▶ ACTIVITY: Nothing but the pictures should be left out when the entries below are duplicated.

▶ MATERIAL SUPPLIED:
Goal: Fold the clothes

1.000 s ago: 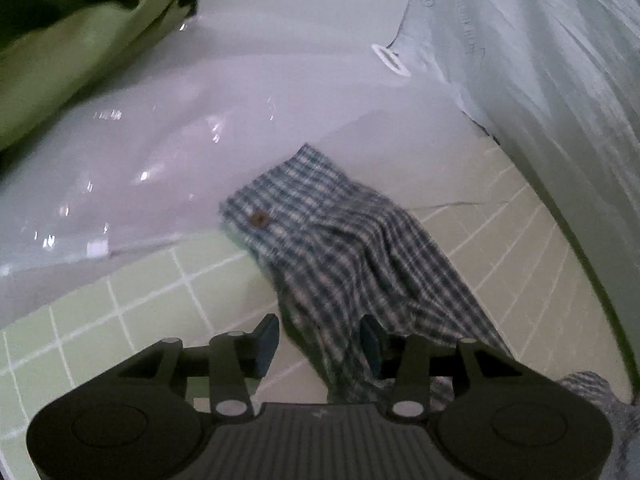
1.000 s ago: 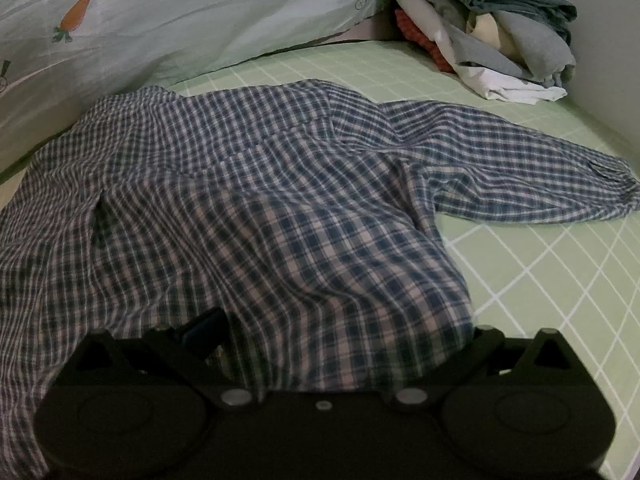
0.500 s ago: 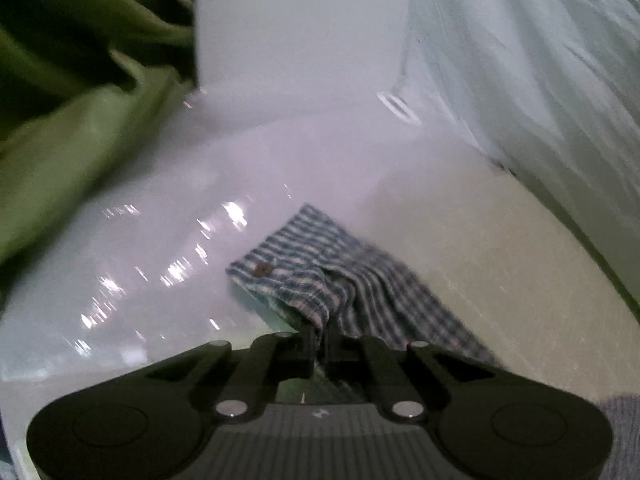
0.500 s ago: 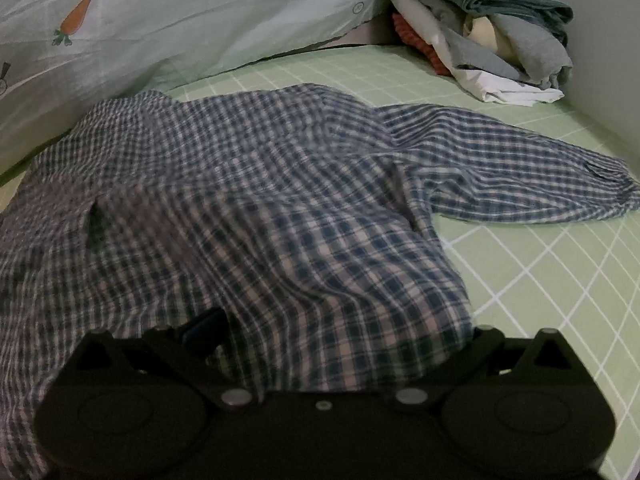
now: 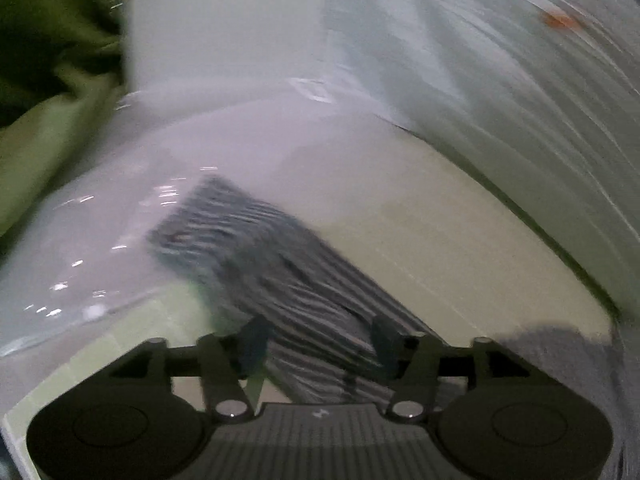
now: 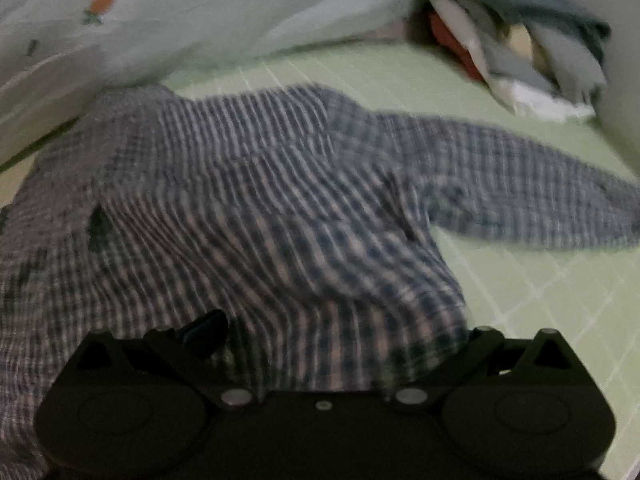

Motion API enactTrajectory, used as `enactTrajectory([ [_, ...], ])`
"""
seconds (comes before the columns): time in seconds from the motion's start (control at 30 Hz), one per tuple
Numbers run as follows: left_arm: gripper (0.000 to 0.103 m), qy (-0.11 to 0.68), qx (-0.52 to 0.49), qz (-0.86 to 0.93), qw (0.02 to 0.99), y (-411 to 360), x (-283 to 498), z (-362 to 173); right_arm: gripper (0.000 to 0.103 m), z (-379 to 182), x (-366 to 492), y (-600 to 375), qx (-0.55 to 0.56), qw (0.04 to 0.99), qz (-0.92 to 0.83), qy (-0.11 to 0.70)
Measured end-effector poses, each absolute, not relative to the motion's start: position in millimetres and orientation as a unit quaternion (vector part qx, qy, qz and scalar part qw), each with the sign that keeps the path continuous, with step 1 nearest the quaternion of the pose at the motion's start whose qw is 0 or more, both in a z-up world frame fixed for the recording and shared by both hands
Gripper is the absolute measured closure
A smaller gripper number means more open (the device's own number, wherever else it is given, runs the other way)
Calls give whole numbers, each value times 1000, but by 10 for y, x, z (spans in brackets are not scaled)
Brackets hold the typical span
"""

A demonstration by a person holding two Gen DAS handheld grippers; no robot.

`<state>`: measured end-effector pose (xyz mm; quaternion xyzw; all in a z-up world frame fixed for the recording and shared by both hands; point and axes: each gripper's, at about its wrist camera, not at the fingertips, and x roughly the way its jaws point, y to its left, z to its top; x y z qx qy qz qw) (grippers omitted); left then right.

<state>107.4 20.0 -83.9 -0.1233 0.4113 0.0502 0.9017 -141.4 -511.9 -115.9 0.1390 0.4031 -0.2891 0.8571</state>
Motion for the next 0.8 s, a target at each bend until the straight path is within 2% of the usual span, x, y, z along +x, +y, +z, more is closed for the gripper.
enactTrajectory([
  [0.23,19,445,-20,-72,893,-763,1286,-923,0,-937,-1037,-5334,124,888,-225,380],
  [0.6,19,468,46,-142,871,-1790,2040,-1229,0,-704,61,-5663,117,885,-219,394],
  [0.8,19,468,75,-179,862,-2089,2222,-1332,0,-627,-139,-5787,103,874,-273,388],
])
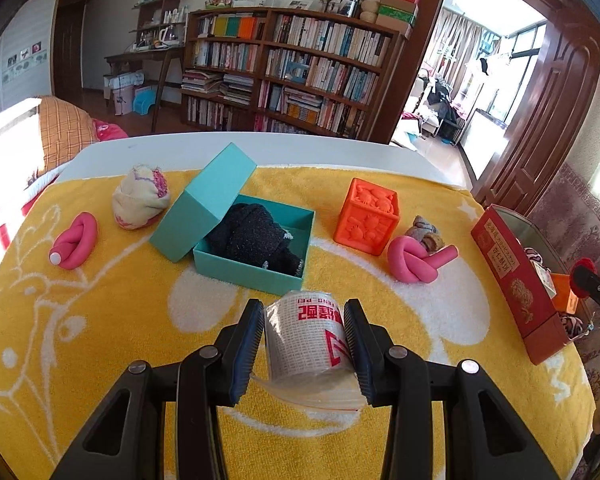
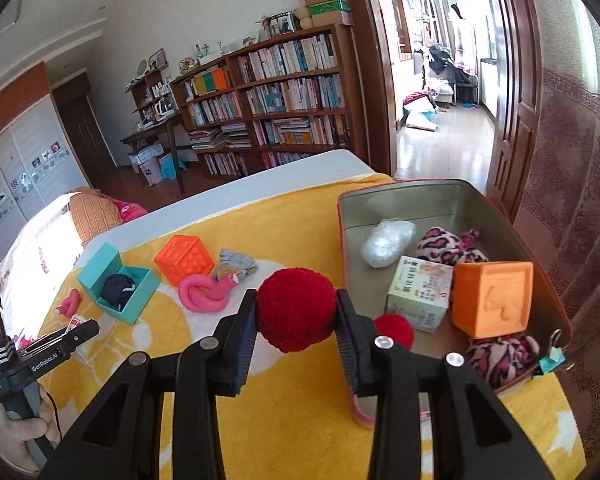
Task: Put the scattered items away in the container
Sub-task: 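Carry the tape roll and red pompom ball into the red tin and open both tools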
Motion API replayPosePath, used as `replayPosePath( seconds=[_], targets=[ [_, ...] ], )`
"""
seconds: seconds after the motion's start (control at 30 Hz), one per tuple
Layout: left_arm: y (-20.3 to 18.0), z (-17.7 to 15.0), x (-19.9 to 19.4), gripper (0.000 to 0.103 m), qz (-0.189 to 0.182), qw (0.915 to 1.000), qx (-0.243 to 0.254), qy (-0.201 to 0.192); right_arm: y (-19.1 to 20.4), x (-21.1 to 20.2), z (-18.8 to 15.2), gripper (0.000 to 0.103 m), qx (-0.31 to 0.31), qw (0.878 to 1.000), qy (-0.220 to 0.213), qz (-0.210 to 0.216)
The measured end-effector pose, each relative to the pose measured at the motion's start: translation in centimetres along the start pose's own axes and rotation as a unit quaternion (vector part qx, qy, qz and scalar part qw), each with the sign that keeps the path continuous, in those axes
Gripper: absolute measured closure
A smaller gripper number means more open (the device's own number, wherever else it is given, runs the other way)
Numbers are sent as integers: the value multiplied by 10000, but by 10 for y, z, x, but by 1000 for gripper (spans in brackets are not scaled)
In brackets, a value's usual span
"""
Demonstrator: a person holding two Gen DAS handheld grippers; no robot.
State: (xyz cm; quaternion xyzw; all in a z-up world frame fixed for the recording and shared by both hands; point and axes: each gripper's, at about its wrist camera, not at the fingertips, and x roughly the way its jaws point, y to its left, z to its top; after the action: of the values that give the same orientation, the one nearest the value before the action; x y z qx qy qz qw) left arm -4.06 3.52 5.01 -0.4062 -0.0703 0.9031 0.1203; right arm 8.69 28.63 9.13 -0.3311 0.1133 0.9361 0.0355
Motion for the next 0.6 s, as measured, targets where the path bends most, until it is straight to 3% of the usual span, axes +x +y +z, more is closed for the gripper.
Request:
replayPosePath(
  seconds=[0.2, 0.4, 0.6],
  targets=[
    [-36, 0, 1, 60, -289, 9992, 271, 111, -46, -14, -3, 62, 131, 9982, -164, -567],
    [-75, 9, -7, 60, -509, 9972, 554, 42, -67, -9, -10, 60, 292, 9982, -88, -520],
    [-129, 21, -10, 60, -807, 9923, 937, -28, -83, -17, -14, 54, 674, 9966, -307, -355]
  ],
)
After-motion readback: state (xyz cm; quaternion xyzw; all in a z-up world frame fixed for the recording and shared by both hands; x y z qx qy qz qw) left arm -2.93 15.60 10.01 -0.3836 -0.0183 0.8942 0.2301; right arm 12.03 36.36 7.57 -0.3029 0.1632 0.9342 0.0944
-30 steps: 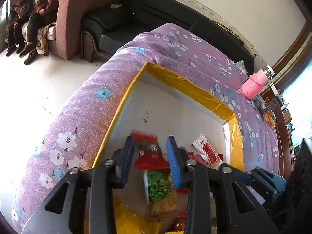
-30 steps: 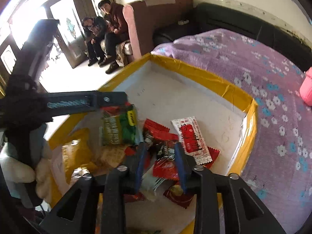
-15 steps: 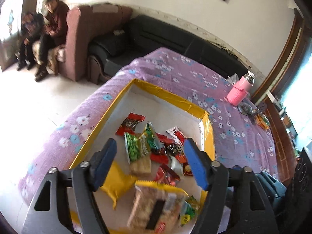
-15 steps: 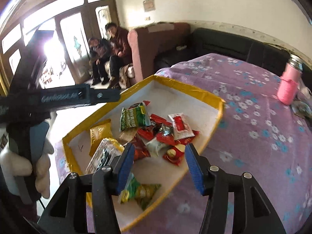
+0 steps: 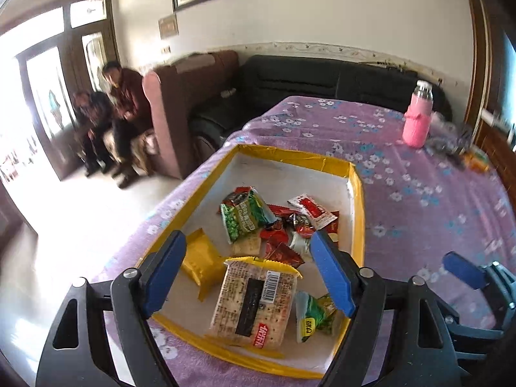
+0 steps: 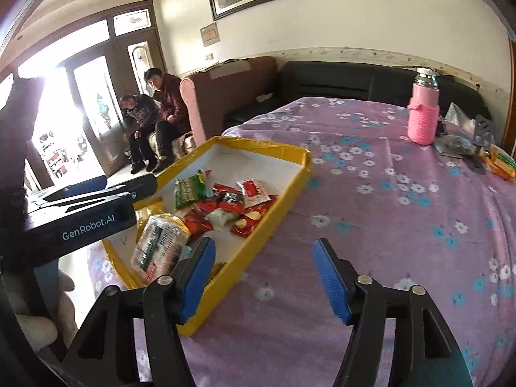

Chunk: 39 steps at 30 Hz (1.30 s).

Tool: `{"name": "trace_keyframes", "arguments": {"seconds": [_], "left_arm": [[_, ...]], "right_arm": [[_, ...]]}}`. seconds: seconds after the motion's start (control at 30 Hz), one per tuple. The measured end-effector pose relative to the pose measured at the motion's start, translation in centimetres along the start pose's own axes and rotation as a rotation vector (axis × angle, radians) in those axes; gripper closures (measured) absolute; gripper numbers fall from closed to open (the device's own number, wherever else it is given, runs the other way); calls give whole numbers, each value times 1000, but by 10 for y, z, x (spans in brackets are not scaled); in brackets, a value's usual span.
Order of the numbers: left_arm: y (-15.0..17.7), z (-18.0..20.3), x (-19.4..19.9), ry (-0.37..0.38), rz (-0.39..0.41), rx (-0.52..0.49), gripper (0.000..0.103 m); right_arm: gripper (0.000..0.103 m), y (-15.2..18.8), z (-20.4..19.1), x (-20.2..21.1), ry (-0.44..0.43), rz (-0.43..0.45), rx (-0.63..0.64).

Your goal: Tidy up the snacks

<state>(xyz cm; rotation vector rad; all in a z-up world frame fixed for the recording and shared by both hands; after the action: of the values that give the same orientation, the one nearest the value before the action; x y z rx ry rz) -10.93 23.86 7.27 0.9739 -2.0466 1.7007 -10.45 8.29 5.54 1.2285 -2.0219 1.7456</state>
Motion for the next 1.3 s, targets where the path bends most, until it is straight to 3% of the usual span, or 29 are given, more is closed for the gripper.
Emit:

▶ YOUR SOLUTION:
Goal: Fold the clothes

1.000 s ago: 
1.000 s ago: 
0.500 s ago: 
0.500 s ago: 
now: 
now: 

Motion API enactTrajectory, used as `enactTrajectory([ [_, ...], ])`
"""
seconds (comes before the columns): time in seconds from the motion's start (control at 30 Hz), one per tuple
Numbers run as follows: left_arm: gripper (0.000 to 0.103 m), qy (-0.11 to 0.68), qx (-0.52 to 0.49), qz (-0.86 to 0.93), qw (0.02 to 0.99), y (-411 to 360), x (-283 to 498), z (-362 to 173); right_arm: gripper (0.000 to 0.103 m), z (-379 to 182), x (-366 to 492), y (-600 to 375), qx (-0.55 to 0.56), qw (0.04 to 0.99), qz (-0.92 to 0.83), qy (-0.11 to 0.70)
Measured end-effector poses, each absolute, not relative to the motion's start: position in millimetres and orientation as a unit quaternion (vector part qx, qy, qz and scalar part qw), each with the sign that keeps the path continuous, with step 1 nearest the quaternion of the pose at the motion's start whose qw is 0 or more, both in a z-up world frame fixed for the recording and shared by both hands
Gripper is the absolute measured closure
A smaller gripper number means more open (the device's own number, wherever else it is given, runs the other way)
Calls give whole numbers, each value times 1000, but by 10 for y, x, z (spans in brackets are not scaled)
Brackets hold the typical span
"""

A demonstration by a person holding two Gen DAS handheld grippers; no robot.

`<state>`: measured end-effector pose (xyz mm; quaternion xyzw; all in a z-up world frame fixed for the recording and shared by both hands; point and axes: each gripper's, at about its wrist camera, not at the fingertips, and x roughly the way its jaws point, y to its left, z to its top; x y z qx qy qz qw) (grippers omitted); left then right.

<state>107.4 20.0 -83.9 -0.1233 0.4113 0.0502 0.9017 -141.4 -511.9 -115.9 0.1390 0.4031 -0.2891 0.8571</state>
Motion for the next 0.8 s, a target at each bend until the straight path is within 2% of the usual span, x, y, z along +x, +y, +z, more is closed for the gripper.
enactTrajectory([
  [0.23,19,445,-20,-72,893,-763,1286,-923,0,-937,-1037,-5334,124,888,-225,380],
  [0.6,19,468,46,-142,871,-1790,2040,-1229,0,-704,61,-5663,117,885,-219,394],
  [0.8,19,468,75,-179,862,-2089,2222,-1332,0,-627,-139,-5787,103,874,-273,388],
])
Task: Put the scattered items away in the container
Sub-task: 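Carry the tape roll and red pompom ball into the red tin and open both tools
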Motion API replayPosePath, used as `replayPosePath( seconds=[_], targets=[ [_, ...] ], )`
"""
seconds: seconds after the motion's start (control at 30 Hz), one per tuple
Layout: left_arm: y (-20.3 to 18.0), z (-17.7 to 15.0), x (-19.9 to 19.4), gripper (0.000 to 0.103 m), qz (-0.189 to 0.182), qw (0.915 to 1.000), qx (-0.243 to 0.254), qy (-0.201 to 0.192); right_arm: y (-19.1 to 20.4), x (-21.1 to 20.2), z (-18.8 to 15.2), gripper (0.000 to 0.103 m), qx (-0.31 to 0.31), qw (0.878 to 1.000), qy (-0.220 to 0.213), qz (-0.210 to 0.216)
The measured end-effector pose, each relative to the pose measured at the motion's start: translation in centimetres along the start pose's own axes and rotation as a unit quaternion (vector part qx, qy, qz and scalar part qw), each with the sign that keeps the path continuous, in those axes
Gripper: absolute measured closure
A smaller gripper number means more open (the device's own number, wherever else it is given, runs the other way)
Numbers are sent as integers: the value multiplied by 10000, but by 10 for y, z, x, but by 1000 for gripper (spans in brackets are not scaled)
In brackets, a value's usual span
"""
Demonstrator: a person holding two Gen DAS handheld grippers; no robot.
State: (xyz cm; quaternion xyzw; all in a z-up world frame fixed for the recording and shared by both hands; point and axes: each gripper's, at about its wrist camera, not at the fingertips, and x roughly the way its jaws point, y to its left, z to its top; after the action: of the values that give the same orientation, the one nearest the value before the action; x y z qx qy qz qw) left arm -4.06 3.52 5.01 -0.4062 -0.0703 0.9031 0.1203; right arm 8.69 28.63 9.13 -0.3311 0.1133 0.9361 0.0355
Motion for the next 0.6 s, as measured, targets where the path bends most, until it is straight to 3% of the usual span, axes +x +y +z, more is closed for the gripper.
Request:
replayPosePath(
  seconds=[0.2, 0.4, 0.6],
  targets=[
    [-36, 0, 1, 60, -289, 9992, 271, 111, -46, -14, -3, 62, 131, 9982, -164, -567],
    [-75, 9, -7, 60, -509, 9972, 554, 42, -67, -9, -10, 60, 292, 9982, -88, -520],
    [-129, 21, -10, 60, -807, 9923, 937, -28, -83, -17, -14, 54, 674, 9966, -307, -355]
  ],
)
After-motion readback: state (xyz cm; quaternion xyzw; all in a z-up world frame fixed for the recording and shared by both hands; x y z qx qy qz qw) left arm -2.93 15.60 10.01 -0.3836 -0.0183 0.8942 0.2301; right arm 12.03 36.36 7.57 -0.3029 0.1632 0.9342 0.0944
-30 steps: 
-30 steps: 
-15 steps: 
-15 steps: 
+0 steps: 
+0 steps: 

Chunk: 39 steps at 30 Hz (1.30 s).

Tool: `{"name": "trace_keyframes", "arguments": {"seconds": [_], "left_arm": [[_, ...]], "right_arm": [[_, ...]]}}`. seconds: seconds after the motion's start (control at 30 Hz), one per tuple. The measured end-effector pose relative to the pose measured at the motion's start, translation in centimetres along the start pose's own axes and rotation as a rotation vector (axis × angle, radians) in those axes; gripper closures (measured) absolute; gripper numbers fall from closed to open (the device's own number, wherever else it is given, runs the other way); calls give whole numbers, each value times 1000, but by 10 for y, z, x (spans in brackets are not scaled); in brackets, a value's usual span.
Order of the numbers: left_arm: y (-15.0..17.7), z (-18.0..20.3), x (-19.4..19.9), ry (-0.37..0.38), rz (-0.39..0.41), rx (-0.52..0.49), gripper (0.000..0.103 m); right_arm: gripper (0.000..0.103 m), y (-15.2..18.8), z (-20.4..19.1), x (-20.2..21.1), ry (-0.44..0.43), rz (-0.43..0.45), rx (-0.63..0.64).

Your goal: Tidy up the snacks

<state>(xyz cm; rotation vector rad; all in a z-up world frame fixed for the recording and shared by both hands; after the action: of the values that give the same orientation, the one nearest the value before the action; x y z rx ry rz) -10.93 23.86 7.27 0.9739 -2.0466 1.7007 -10.45 8.29 5.54 1.2285 -2.0219 1.7456</state>
Motion for the next 1.3 s, targets where the path bends most, until it is straight to 3% of the usual span, or 29 are given, more is closed for the gripper.
Emit:

That is the complete answer to the exercise.